# [WHAT IS EXPECTED]
Of all the lines in the entries below, give again exactly those starting at the line containing "brass padlock: (-3, +7, -3) cm, 8 cm away" and ending at the line containing "For a pair of", both ends included, and no others.

^^^^^^^^

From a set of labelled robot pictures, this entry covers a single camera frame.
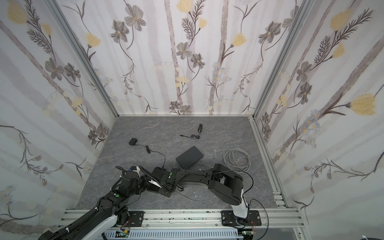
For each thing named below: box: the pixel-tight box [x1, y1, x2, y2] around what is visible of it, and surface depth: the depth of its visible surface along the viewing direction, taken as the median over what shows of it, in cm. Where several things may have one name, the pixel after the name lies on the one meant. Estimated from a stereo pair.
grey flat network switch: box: [175, 145, 204, 170], surface depth 100 cm
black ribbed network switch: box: [147, 179, 164, 193], surface depth 76 cm
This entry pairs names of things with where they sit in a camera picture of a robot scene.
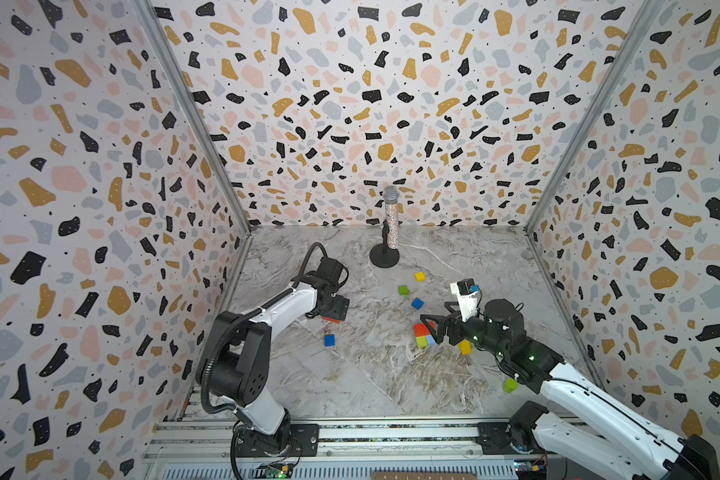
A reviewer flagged black round microphone stand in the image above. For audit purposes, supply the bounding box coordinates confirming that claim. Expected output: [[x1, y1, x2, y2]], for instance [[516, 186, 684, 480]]
[[369, 221, 400, 268]]

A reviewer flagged corner aluminium post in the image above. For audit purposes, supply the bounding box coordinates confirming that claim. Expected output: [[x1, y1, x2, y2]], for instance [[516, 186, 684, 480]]
[[132, 0, 251, 238], [524, 0, 663, 238]]

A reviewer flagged left corner aluminium post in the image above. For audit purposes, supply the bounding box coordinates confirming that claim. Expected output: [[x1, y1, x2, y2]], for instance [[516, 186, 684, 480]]
[[132, 0, 251, 238]]

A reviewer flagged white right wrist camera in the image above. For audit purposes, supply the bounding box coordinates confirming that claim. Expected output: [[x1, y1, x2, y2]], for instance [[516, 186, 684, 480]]
[[450, 278, 482, 323]]

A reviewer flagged red rectangular wood block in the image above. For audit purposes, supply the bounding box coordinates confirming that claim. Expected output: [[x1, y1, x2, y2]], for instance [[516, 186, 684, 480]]
[[414, 323, 431, 337]]

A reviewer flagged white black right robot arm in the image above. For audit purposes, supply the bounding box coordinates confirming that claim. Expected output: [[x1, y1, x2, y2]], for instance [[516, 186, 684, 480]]
[[420, 299, 720, 479]]

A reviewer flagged lime green wood cylinder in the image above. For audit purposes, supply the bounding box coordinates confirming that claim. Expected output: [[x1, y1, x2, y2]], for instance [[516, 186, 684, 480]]
[[502, 378, 519, 394]]

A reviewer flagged yellow rectangular wood block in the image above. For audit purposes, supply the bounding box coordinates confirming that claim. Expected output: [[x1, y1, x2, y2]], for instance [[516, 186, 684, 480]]
[[458, 340, 472, 355]]

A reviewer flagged right corner aluminium post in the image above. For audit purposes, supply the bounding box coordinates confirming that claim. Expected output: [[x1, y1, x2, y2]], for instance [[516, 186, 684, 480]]
[[524, 0, 663, 238]]

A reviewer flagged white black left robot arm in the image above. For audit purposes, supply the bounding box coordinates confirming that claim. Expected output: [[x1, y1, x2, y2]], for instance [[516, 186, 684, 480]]
[[196, 256, 349, 436]]

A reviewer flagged black corrugated cable conduit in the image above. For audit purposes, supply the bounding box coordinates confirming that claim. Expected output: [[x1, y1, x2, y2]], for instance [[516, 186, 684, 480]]
[[199, 241, 328, 415]]

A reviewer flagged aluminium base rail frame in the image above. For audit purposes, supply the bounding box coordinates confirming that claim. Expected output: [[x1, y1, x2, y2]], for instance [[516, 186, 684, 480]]
[[140, 413, 652, 480]]

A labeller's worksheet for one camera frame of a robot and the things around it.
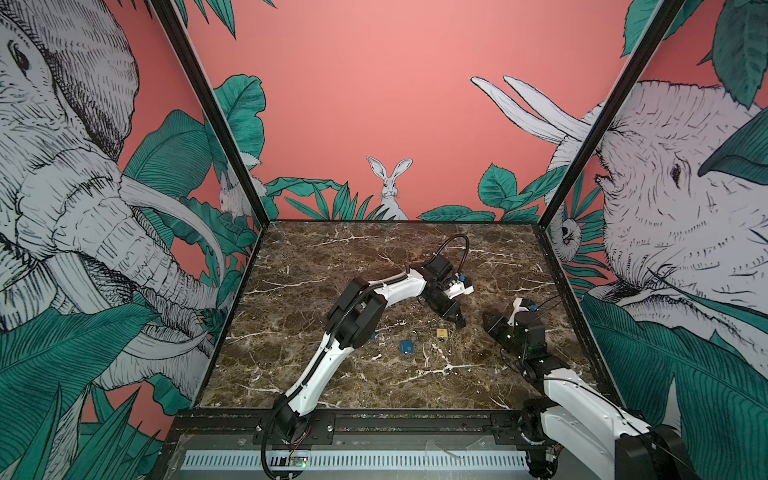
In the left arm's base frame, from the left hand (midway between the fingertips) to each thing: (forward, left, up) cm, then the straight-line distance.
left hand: (464, 318), depth 90 cm
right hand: (0, -5, +5) cm, 7 cm away
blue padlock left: (-4, +28, -4) cm, 29 cm away
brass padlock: (-3, +7, -3) cm, 8 cm away
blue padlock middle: (-7, +18, -4) cm, 20 cm away
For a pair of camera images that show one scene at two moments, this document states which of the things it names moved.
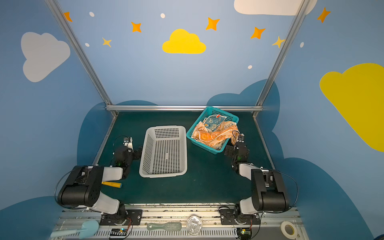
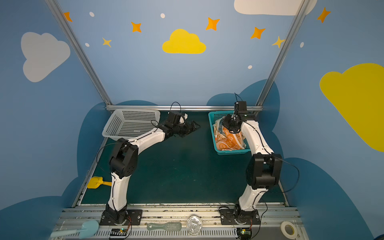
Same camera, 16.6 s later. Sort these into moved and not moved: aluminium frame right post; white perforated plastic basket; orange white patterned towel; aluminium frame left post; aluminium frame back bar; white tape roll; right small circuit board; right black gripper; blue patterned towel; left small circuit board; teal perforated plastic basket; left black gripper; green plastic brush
Moved: teal perforated plastic basket; white perforated plastic basket; orange white patterned towel; right black gripper; blue patterned towel; left black gripper
Not moved: aluminium frame back bar; aluminium frame right post; white tape roll; green plastic brush; left small circuit board; aluminium frame left post; right small circuit board
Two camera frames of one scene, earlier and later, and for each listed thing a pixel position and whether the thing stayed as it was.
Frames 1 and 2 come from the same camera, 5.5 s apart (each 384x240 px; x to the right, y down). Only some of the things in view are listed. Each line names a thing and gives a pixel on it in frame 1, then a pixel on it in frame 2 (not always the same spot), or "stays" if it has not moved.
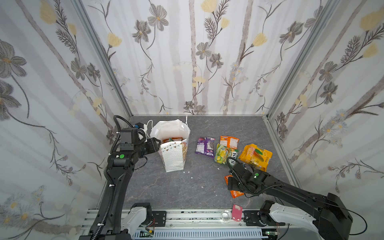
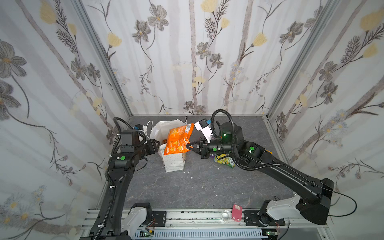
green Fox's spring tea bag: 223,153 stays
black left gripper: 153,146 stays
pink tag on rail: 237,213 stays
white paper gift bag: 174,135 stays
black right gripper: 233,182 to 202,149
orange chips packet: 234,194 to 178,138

^^^^^^^^

# [RESULT OF THIS TASK]
brass padlock: (-3, +7, -3) cm, 8 cm away
blue padlock middle: (-7, +18, -4) cm, 20 cm away
For a pair of camera images that show one scene at two moments, this document states which of the things it names moved.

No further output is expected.